▶ **Exercise aim**
Search the data for the string "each" and extract every line where it appears.

Records shown: Begin

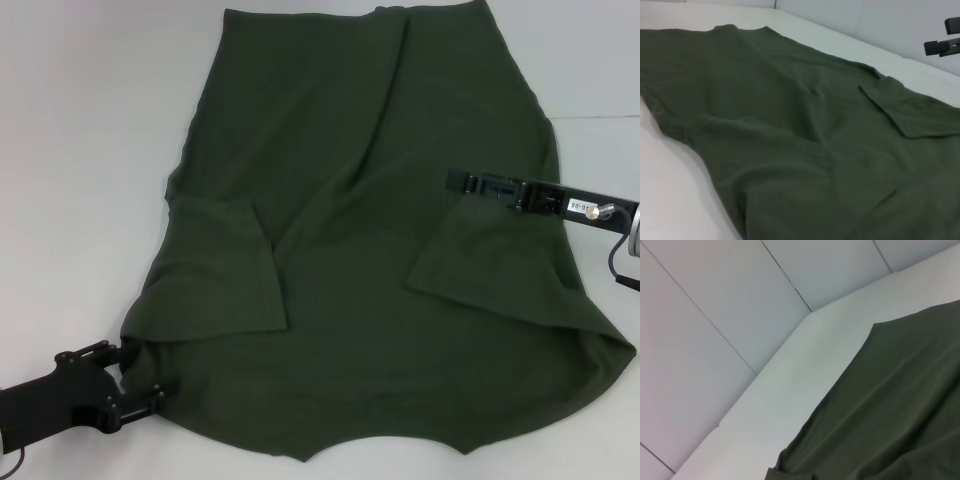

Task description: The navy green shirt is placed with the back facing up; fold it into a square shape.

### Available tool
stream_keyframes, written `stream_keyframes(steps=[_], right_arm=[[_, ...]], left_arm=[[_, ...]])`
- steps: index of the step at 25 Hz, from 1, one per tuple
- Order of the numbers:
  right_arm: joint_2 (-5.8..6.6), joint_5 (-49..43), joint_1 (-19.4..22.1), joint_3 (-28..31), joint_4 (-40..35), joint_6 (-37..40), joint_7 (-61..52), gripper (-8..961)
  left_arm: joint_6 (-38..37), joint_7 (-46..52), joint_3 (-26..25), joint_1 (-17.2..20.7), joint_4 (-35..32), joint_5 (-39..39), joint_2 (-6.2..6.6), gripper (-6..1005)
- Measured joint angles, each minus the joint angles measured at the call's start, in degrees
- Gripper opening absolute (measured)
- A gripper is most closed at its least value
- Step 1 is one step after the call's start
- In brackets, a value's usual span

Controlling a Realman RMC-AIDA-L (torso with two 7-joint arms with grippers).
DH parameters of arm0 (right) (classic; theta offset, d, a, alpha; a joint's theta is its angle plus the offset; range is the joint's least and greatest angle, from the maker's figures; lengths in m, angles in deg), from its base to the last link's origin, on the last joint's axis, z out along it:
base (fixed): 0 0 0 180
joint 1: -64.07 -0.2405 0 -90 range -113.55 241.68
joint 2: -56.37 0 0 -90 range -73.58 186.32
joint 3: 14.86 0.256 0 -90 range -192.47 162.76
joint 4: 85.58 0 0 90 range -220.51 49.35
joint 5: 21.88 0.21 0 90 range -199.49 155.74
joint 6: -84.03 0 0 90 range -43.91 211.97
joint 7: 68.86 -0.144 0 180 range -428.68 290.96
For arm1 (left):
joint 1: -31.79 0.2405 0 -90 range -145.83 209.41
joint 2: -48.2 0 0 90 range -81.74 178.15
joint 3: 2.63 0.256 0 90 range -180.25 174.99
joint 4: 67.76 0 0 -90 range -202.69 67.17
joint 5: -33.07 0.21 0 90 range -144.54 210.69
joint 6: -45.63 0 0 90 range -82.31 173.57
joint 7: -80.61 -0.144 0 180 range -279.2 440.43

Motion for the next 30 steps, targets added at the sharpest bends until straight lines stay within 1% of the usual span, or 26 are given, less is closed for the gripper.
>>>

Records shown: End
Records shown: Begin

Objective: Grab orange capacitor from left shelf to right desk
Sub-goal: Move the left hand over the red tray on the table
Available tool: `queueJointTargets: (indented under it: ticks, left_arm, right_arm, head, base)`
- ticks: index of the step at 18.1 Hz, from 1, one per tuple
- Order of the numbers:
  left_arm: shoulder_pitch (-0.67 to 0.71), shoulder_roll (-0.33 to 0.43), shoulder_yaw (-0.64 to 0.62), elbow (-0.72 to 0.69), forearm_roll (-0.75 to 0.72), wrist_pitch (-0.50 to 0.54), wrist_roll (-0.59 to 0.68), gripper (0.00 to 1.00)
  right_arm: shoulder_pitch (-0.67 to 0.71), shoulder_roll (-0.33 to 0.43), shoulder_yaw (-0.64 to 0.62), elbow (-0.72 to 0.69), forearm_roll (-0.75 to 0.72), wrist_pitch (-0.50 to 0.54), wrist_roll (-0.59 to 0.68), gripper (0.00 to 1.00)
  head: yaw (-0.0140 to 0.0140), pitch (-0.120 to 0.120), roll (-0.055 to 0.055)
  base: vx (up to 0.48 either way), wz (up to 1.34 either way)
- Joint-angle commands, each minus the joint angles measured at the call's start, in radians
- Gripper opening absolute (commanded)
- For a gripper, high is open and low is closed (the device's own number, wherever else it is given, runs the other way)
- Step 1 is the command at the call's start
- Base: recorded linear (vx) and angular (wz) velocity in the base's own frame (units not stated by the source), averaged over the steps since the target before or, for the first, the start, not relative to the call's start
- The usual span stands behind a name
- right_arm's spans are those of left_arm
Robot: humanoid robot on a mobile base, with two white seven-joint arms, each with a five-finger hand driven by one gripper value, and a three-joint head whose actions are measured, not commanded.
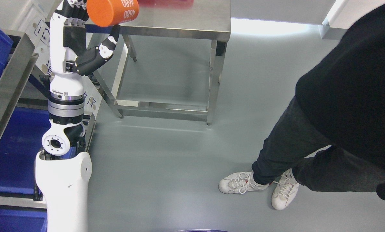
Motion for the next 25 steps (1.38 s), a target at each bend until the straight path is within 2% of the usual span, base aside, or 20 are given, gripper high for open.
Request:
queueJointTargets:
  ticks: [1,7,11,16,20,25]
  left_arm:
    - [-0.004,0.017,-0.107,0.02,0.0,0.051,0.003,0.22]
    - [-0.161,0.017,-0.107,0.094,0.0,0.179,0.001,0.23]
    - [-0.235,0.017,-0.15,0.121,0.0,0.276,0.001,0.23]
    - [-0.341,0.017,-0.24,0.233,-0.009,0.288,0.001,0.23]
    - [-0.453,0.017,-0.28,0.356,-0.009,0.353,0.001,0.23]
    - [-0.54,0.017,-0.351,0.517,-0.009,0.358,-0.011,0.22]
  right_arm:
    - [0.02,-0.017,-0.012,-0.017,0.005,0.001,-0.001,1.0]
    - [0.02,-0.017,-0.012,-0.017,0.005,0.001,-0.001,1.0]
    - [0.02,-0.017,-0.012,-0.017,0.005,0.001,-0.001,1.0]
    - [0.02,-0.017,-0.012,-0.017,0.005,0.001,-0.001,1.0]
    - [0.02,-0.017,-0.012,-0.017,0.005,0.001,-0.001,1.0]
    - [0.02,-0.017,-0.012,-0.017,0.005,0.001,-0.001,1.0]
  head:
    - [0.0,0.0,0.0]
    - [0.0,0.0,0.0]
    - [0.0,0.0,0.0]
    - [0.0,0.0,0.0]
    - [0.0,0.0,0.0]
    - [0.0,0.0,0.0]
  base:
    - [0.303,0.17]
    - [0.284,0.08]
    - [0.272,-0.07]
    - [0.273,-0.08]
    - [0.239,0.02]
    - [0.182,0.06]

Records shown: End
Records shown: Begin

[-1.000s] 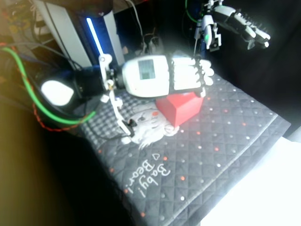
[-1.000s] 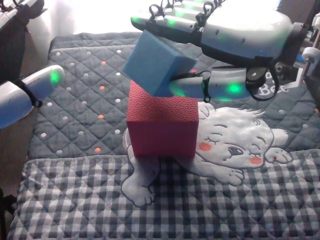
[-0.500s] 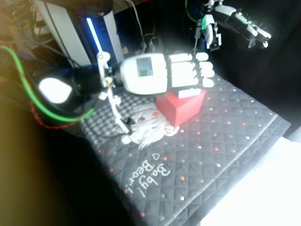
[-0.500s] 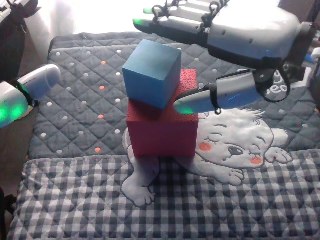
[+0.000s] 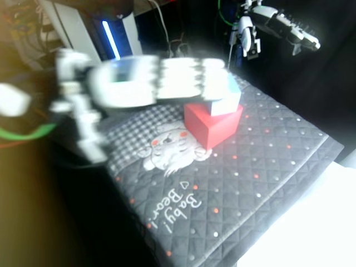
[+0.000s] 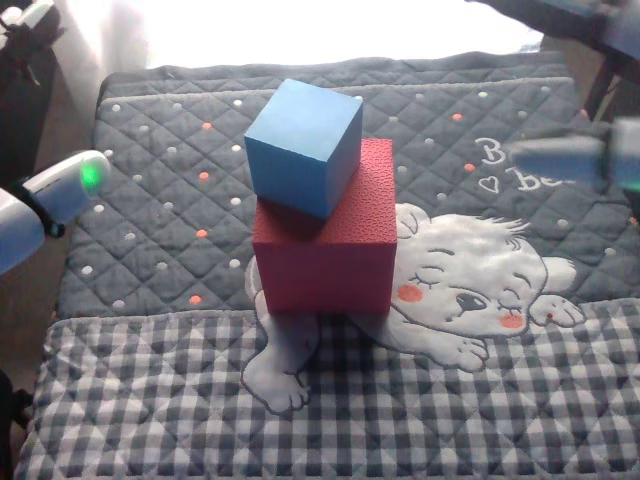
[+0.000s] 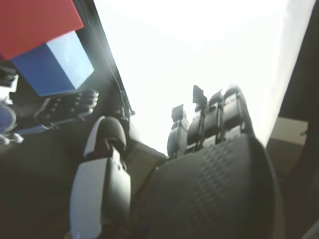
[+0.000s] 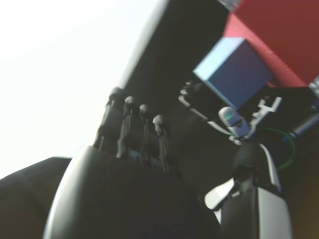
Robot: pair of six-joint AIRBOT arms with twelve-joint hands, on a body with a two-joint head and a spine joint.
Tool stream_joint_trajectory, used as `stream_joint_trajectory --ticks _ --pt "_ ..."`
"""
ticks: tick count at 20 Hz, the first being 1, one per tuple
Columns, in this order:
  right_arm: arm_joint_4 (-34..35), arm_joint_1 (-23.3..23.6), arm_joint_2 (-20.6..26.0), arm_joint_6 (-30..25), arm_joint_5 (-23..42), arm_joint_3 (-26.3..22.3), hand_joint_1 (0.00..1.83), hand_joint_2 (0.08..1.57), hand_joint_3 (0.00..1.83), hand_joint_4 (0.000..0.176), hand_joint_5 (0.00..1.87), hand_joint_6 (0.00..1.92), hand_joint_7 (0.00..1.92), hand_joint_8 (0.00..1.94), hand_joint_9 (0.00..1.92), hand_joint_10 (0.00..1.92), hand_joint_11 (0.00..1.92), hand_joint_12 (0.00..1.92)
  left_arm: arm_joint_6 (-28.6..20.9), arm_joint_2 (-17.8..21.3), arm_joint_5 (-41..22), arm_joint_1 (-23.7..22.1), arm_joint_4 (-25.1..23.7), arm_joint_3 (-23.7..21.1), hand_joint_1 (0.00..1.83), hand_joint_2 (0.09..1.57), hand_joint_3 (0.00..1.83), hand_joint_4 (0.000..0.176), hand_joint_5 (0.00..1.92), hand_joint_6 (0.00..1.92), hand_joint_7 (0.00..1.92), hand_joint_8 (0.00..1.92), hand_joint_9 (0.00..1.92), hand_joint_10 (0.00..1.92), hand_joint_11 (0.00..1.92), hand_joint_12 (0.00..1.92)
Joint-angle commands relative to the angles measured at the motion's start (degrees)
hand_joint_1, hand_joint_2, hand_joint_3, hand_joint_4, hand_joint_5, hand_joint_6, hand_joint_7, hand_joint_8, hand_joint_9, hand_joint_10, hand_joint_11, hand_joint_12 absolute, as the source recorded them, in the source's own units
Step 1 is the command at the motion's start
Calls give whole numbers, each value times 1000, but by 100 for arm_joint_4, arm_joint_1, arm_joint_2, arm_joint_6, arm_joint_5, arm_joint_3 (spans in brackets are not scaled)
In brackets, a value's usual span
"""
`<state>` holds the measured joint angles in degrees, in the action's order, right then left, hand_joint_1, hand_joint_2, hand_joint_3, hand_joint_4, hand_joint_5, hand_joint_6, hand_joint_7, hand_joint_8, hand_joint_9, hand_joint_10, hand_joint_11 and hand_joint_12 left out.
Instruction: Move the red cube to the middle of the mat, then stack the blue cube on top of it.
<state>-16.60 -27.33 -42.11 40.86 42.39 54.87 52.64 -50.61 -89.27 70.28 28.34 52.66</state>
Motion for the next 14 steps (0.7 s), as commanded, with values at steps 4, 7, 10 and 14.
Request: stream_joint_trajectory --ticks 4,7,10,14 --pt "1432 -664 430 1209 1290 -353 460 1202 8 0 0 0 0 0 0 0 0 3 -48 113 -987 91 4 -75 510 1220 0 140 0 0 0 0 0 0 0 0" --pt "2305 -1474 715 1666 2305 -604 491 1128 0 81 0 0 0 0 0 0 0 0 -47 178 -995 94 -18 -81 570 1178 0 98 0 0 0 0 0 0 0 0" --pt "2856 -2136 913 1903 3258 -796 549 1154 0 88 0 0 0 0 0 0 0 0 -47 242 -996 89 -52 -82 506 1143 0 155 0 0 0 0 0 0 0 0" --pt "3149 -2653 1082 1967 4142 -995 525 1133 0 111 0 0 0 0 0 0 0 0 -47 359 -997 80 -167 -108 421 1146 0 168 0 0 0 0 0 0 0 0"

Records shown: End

▶ **Result of the exercise**
- Measured joint angles, each minus the joint angles measured at the call's start, in degrees
- Joint-angle commands, each minus the joint angles measured at the call's start, in radians
Robot: humanoid robot on a mobile base, with two white seven-joint arms, each with a five-finger hand driven by one gripper value, and a three-joint head whose actions are measured, not commanded.
Motion for the next 25 steps (1.38 s), a target at each bend until the straight path is within 2% of the usual span, base aside, or 20 are given, gripper high for open.
Calls give whole numbers, each value times 1000, but by 100 for arm_joint_4, arm_joint_1, arm_joint_2, arm_joint_6, arm_joint_5, arm_joint_3 (spans in brackets are not scaled)

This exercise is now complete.